Katharine finally married Harry on November 20, 1926, in a small private ceremony at the Oberlin home of their mutual friend Professor Louis Lord, a well-known classicist. Orville, convinced that his sister had violated a family pact to remain unmarried, refused to attend the wedding and severed all contact with his sister. Other family members were more supportive, however, and one of Katharine's nieces even attended the ceremony with her husband. Leaving Hawthorn Hill in secret and with a heavy heart, Katharine made her new home with Harry in Kansas City. Although they enjoyed a happy marriage, she continued to grieve over her relationship with Orville.

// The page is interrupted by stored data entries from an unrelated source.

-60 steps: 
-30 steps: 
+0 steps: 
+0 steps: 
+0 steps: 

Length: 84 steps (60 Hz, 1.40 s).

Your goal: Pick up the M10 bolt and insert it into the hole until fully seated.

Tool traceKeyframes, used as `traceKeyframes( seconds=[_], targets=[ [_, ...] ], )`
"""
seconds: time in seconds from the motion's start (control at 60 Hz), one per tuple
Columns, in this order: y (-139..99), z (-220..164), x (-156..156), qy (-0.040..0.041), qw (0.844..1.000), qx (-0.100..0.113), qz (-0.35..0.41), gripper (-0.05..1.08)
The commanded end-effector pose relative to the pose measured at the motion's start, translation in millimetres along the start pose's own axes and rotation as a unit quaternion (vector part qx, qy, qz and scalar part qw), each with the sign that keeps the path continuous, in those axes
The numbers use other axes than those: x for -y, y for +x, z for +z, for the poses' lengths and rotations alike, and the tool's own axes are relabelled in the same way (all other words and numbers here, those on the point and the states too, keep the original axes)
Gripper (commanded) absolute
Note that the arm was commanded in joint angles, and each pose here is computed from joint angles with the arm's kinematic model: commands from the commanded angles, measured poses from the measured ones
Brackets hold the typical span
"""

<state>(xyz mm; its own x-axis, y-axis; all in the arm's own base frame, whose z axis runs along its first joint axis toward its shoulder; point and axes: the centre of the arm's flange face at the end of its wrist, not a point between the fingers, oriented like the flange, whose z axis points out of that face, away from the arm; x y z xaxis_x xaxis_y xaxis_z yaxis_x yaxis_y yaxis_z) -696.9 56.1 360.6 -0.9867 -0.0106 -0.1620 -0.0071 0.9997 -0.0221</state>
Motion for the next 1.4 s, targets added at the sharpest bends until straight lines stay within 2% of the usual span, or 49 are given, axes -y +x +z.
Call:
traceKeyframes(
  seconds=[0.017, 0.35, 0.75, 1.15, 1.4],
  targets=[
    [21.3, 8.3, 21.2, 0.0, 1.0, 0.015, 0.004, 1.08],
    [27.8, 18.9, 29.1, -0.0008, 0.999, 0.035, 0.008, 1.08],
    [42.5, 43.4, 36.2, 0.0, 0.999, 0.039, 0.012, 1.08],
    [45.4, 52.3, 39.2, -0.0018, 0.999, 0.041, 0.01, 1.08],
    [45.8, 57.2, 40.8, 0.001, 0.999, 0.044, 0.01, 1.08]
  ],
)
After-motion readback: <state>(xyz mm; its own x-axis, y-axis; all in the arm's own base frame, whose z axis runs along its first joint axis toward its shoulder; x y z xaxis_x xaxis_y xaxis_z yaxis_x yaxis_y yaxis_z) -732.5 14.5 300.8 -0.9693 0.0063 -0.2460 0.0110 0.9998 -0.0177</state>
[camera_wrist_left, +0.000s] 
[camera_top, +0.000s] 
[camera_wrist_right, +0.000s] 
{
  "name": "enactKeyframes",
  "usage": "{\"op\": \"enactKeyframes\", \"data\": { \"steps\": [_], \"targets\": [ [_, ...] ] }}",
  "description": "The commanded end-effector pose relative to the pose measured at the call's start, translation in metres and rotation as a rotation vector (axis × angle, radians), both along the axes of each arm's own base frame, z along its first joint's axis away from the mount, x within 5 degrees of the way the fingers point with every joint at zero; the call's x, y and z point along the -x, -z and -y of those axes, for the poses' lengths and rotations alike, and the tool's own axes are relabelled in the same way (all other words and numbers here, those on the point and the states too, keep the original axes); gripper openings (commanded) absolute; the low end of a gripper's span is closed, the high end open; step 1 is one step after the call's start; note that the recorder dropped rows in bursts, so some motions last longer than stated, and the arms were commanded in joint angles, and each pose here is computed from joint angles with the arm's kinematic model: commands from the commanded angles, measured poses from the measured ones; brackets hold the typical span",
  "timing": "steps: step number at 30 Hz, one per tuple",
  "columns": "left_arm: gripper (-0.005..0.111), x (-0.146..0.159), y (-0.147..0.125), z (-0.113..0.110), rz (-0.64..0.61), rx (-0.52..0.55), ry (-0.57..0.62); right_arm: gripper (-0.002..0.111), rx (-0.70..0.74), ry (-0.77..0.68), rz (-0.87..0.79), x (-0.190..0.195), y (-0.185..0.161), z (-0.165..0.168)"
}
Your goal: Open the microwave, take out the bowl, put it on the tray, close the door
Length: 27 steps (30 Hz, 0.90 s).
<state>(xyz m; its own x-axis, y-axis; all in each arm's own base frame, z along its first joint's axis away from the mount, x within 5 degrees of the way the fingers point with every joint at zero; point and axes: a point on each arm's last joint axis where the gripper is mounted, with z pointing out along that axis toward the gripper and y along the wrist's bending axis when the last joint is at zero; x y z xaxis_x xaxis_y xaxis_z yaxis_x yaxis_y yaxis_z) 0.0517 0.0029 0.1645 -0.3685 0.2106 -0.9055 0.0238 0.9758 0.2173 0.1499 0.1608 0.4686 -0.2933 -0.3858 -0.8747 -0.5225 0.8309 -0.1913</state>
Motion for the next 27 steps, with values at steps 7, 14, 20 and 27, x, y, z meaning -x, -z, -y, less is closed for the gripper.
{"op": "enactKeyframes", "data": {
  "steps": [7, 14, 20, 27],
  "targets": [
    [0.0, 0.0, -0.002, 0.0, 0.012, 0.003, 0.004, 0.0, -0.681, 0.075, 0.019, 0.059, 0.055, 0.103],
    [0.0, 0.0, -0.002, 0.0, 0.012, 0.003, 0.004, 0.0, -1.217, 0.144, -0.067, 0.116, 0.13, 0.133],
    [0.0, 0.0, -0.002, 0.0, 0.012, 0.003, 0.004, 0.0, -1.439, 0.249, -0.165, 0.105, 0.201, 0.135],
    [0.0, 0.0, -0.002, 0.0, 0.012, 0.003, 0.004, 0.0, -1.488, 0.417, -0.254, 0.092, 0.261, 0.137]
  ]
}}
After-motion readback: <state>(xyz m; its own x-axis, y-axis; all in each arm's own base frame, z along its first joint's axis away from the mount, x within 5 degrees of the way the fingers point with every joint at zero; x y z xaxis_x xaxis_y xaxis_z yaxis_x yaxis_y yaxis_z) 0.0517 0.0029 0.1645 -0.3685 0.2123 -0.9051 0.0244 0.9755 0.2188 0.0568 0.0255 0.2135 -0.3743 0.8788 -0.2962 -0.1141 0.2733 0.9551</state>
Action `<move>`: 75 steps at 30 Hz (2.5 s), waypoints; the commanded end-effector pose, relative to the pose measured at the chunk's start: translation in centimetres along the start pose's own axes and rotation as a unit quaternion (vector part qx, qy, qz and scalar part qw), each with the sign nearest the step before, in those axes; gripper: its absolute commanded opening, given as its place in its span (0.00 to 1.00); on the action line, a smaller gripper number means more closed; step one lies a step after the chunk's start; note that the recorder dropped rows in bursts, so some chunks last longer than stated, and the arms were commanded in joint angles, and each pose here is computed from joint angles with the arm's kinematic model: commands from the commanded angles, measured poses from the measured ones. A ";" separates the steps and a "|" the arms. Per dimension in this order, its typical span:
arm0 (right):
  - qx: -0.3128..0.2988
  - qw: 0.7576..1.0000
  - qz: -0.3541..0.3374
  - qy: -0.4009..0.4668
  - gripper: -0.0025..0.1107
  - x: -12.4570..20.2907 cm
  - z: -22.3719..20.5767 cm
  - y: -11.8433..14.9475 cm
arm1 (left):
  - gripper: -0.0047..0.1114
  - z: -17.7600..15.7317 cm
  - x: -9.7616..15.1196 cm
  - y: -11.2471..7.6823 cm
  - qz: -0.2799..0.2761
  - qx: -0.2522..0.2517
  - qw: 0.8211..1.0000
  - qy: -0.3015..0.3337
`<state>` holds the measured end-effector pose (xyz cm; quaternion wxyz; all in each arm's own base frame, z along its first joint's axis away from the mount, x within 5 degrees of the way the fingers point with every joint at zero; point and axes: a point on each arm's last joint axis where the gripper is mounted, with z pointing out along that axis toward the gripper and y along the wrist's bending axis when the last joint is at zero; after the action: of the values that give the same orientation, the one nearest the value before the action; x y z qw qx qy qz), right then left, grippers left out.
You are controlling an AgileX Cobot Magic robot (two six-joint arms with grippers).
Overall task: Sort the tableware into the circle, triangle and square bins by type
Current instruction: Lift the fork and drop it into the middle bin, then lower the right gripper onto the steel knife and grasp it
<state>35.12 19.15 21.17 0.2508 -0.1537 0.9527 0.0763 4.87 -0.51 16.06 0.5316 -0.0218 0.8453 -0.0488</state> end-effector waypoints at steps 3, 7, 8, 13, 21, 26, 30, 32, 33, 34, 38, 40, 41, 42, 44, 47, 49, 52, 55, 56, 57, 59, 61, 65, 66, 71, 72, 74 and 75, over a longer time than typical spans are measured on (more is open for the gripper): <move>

In early 1929, as the Haskells were preparing to embark on their belated honeymoon in Europe, Katharine contracted pneumonia. When Orville found out, he still refused to contact her. Their brother Lorin, who had enthusiastically supported Katharine's marriage plans, prevailed on Orville to visit her, and he was at her bedside when she died on March 3, 1929, at age 54.

== Legacy ==
In a posthumous citation, Katharine's fellow Oberlin trustees described her as "a world figure who emerged from and dwelt in a model American home." In 1931 Haskell donated a fountain to the college in her memory. Featuring a replica of a bronze sculpture by Verrocchio, it stands near the entrance to the Allen Memorial Art Museum, a short distance from the college's Wilbur and Orville Wright Laboratory of Physics.

Books published in the first decades of the 21st century reflect an effort to bring more attention to Katharine's place in the Wright brothers' saga. Richard Maurer's The Wright Sister and Ian Mackersey's The Wright Brothers were both published to coincide with the centenary of the first flight in 2003; David McCullough's The Wright Brothers (2015) offered a new look at the lives of family members. In 2017, Henry J. Haskell's grandson published Maiden Flight, a work of creative nonfiction about Katharine's late-life marriage, followed by a three-part biographical podcast titled In Her Own Wright. Novelist Patty Dann adopted a less rigorously source-based approach in The Wright Sister (2020). Dramatic treatments of Katharine's life range from one-woman shows to the 2022 opera Finding Wright by composer Laura Kaminsky and librettist Andrea Fellows Fineberg. American author Amanda Flower has written two novels featuring Katharine as a sleuth: To Slip the Bonds of Earth (2024) and Not They Who Soar (2025).

The National Aeronautic Association's Katharine Wright Memorial Trophy, established in 1981, was named in her honor.